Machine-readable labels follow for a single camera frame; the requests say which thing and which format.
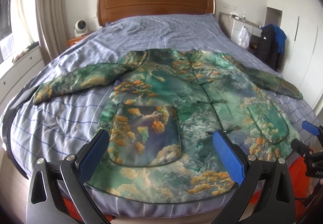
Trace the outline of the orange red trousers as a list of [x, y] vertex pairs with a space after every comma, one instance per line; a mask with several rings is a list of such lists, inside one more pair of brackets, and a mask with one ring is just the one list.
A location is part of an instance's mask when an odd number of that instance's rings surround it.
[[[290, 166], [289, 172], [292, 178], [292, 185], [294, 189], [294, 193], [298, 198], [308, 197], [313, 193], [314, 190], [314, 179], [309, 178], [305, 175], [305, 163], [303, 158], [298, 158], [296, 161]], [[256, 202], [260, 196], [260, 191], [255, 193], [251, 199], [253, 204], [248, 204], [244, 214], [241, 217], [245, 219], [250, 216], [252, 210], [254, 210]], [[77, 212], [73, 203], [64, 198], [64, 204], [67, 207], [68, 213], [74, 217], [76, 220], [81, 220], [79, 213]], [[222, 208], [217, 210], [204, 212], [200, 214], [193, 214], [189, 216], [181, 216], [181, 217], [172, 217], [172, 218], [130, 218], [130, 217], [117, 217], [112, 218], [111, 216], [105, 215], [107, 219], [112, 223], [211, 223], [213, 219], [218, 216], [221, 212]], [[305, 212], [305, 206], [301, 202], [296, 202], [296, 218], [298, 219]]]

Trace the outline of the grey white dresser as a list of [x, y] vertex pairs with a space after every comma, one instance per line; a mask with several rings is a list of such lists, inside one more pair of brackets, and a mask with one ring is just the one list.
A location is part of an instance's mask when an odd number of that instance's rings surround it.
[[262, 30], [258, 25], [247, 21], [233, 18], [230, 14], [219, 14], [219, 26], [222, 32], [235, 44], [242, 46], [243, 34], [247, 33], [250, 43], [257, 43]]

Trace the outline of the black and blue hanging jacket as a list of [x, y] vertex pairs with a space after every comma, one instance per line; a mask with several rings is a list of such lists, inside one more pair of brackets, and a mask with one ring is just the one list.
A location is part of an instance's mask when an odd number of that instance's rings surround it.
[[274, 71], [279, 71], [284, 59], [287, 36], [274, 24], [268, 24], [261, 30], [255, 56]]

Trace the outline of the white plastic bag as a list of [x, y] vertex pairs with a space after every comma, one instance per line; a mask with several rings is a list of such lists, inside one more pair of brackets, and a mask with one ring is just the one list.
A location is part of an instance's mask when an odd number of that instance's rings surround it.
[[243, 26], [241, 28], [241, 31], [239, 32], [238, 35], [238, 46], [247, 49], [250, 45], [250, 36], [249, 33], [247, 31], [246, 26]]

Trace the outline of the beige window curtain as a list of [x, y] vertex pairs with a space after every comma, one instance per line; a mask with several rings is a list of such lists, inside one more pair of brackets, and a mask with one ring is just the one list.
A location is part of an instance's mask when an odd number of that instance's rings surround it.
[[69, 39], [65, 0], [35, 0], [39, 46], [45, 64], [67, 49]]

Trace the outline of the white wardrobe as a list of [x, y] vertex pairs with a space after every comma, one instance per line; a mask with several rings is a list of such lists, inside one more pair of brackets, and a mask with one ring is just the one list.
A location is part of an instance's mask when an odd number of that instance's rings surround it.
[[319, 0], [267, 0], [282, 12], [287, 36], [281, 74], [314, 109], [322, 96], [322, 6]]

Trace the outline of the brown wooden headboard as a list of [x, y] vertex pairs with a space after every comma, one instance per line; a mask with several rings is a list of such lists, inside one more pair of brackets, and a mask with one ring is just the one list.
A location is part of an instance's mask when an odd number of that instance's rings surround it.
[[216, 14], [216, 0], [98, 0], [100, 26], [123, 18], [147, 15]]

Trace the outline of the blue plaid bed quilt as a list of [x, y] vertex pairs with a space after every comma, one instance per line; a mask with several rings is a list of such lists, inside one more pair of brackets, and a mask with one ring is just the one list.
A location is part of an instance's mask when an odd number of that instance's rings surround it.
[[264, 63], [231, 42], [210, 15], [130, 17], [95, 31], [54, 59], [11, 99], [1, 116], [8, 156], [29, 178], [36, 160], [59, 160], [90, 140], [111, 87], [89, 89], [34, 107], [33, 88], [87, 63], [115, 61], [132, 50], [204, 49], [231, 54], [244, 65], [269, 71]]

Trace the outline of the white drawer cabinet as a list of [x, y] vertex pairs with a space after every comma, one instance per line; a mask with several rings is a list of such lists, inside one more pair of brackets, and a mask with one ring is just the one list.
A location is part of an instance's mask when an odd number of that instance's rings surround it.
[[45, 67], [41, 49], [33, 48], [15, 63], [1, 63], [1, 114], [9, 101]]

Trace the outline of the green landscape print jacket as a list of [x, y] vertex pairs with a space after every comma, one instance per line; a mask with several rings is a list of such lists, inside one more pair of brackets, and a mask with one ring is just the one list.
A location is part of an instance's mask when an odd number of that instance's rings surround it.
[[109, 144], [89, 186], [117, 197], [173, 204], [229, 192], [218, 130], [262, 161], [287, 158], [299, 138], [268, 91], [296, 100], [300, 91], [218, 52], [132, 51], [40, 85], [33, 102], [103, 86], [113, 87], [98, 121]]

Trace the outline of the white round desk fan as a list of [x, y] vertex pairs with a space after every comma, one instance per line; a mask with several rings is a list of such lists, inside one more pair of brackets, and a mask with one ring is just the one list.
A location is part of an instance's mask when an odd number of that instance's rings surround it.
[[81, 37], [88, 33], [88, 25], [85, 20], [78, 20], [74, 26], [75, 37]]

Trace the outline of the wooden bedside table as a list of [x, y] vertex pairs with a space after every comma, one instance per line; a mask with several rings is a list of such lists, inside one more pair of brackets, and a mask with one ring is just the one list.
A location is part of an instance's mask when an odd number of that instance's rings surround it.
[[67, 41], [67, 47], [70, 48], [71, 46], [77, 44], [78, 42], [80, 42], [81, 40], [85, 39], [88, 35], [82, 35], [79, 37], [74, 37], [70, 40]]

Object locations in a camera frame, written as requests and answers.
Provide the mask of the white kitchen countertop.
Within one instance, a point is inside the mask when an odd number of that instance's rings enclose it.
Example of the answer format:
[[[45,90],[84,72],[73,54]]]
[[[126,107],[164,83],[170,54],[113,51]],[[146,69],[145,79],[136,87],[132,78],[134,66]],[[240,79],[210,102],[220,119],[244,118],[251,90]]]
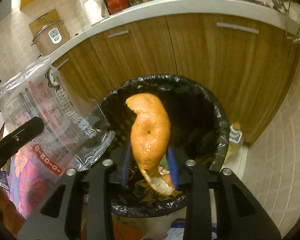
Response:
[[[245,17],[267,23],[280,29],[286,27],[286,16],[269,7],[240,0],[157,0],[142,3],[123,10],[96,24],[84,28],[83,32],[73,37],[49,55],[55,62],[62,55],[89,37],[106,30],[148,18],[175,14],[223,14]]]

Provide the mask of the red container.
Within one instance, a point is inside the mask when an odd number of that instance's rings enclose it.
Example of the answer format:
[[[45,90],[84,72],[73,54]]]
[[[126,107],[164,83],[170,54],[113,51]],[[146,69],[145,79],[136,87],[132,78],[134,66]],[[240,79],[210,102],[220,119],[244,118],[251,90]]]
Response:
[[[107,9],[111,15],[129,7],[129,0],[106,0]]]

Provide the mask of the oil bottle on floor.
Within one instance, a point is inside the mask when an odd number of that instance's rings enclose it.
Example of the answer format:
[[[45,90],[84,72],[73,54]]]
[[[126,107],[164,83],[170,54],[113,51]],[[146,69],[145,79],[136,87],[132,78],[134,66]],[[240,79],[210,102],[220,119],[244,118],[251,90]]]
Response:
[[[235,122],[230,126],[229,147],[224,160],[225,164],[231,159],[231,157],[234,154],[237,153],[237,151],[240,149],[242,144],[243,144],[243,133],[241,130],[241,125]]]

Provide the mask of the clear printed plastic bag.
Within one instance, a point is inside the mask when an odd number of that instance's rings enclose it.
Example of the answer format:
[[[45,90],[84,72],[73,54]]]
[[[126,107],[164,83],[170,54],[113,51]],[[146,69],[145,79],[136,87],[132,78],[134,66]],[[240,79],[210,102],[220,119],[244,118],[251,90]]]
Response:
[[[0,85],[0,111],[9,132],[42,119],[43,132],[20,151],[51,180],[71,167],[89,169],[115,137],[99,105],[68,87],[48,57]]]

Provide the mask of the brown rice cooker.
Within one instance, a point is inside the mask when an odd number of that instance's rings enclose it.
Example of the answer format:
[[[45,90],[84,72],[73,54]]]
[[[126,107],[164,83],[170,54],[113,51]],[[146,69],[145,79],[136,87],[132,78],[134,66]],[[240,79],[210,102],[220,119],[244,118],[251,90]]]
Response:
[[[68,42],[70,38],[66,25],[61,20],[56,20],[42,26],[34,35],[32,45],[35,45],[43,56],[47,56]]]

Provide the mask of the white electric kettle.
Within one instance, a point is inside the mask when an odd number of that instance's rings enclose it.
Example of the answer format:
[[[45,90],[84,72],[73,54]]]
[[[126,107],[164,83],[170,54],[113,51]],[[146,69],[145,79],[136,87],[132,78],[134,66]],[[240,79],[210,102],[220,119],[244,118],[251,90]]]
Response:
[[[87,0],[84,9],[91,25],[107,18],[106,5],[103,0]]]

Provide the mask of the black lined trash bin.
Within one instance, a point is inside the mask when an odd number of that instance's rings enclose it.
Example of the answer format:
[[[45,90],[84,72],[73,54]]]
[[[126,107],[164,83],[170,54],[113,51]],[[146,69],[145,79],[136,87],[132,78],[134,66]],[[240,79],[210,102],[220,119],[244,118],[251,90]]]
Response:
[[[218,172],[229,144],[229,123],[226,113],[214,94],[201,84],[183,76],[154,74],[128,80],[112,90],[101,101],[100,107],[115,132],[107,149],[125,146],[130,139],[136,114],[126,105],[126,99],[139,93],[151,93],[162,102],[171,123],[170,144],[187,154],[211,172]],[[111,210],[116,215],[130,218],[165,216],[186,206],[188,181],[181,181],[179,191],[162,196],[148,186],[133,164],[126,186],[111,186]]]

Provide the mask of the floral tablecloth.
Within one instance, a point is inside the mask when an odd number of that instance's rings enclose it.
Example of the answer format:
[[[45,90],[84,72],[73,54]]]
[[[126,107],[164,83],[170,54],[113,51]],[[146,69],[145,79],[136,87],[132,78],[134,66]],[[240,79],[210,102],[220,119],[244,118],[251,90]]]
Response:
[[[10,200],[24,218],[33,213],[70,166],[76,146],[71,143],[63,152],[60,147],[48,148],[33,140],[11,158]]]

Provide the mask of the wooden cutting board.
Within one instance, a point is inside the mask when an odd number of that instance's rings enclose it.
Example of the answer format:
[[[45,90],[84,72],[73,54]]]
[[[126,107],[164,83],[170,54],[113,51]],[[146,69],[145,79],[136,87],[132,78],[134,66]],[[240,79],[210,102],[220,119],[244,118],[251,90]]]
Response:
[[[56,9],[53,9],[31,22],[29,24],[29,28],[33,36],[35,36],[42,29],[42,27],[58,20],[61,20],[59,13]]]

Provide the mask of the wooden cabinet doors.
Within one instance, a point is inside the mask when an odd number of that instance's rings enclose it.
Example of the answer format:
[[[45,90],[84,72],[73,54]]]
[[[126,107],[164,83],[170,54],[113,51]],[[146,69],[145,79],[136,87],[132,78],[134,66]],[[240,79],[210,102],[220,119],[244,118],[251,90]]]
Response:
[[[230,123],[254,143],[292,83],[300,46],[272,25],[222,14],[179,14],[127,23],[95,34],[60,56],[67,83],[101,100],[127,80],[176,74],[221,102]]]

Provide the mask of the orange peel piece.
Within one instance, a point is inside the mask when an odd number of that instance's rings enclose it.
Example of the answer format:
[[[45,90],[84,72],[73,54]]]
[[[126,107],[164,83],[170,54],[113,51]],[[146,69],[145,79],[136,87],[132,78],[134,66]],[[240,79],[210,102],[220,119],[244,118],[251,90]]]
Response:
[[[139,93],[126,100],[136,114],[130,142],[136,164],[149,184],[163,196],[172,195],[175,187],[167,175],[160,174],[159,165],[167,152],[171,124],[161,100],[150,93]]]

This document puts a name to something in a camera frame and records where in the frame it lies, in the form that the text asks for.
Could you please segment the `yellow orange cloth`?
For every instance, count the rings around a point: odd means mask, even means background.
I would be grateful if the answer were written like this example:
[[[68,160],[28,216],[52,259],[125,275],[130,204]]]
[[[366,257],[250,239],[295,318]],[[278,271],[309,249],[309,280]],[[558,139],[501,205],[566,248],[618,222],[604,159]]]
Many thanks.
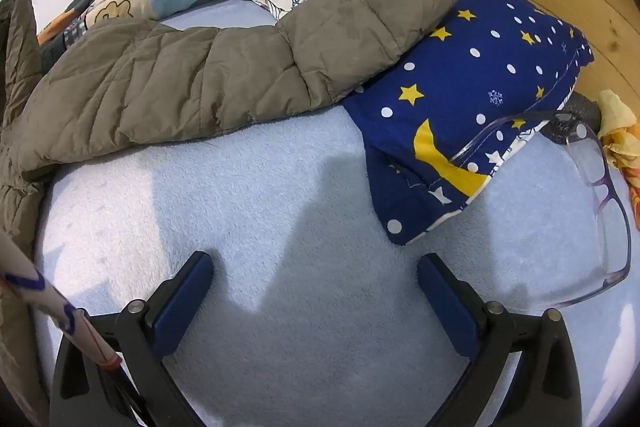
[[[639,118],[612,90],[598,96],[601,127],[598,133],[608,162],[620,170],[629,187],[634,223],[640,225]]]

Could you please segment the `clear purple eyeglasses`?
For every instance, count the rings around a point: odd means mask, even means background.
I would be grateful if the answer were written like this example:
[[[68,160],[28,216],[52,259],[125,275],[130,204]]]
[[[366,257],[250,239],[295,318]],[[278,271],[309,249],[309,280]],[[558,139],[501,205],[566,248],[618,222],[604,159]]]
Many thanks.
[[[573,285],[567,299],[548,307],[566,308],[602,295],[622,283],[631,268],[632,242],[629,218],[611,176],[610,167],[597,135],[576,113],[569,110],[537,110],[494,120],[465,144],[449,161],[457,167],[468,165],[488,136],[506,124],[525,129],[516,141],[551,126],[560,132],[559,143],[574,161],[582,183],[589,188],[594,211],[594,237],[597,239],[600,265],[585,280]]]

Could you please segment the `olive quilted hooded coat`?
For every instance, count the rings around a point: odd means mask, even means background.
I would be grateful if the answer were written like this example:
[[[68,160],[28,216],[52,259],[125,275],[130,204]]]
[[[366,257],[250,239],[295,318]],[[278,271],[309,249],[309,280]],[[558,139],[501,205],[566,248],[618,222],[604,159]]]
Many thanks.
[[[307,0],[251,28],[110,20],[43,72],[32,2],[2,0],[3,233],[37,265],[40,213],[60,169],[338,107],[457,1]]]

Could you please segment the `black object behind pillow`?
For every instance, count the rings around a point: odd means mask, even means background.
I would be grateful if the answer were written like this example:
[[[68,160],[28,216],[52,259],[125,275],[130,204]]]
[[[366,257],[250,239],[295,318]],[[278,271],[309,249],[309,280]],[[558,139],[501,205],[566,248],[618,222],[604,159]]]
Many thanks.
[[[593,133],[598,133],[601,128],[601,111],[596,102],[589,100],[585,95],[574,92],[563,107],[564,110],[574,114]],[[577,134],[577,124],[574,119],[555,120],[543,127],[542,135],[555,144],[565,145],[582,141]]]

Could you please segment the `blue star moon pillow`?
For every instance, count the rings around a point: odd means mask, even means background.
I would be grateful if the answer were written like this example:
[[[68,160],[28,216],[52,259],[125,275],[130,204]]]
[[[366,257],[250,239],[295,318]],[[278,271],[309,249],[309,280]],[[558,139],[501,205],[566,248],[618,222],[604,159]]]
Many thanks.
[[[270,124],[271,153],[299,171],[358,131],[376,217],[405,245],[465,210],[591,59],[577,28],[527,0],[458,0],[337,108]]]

> _Your instructions_
Only the count should be given: the number of lines in the entries above containing the word "jacket".

> _Solution to this task_
2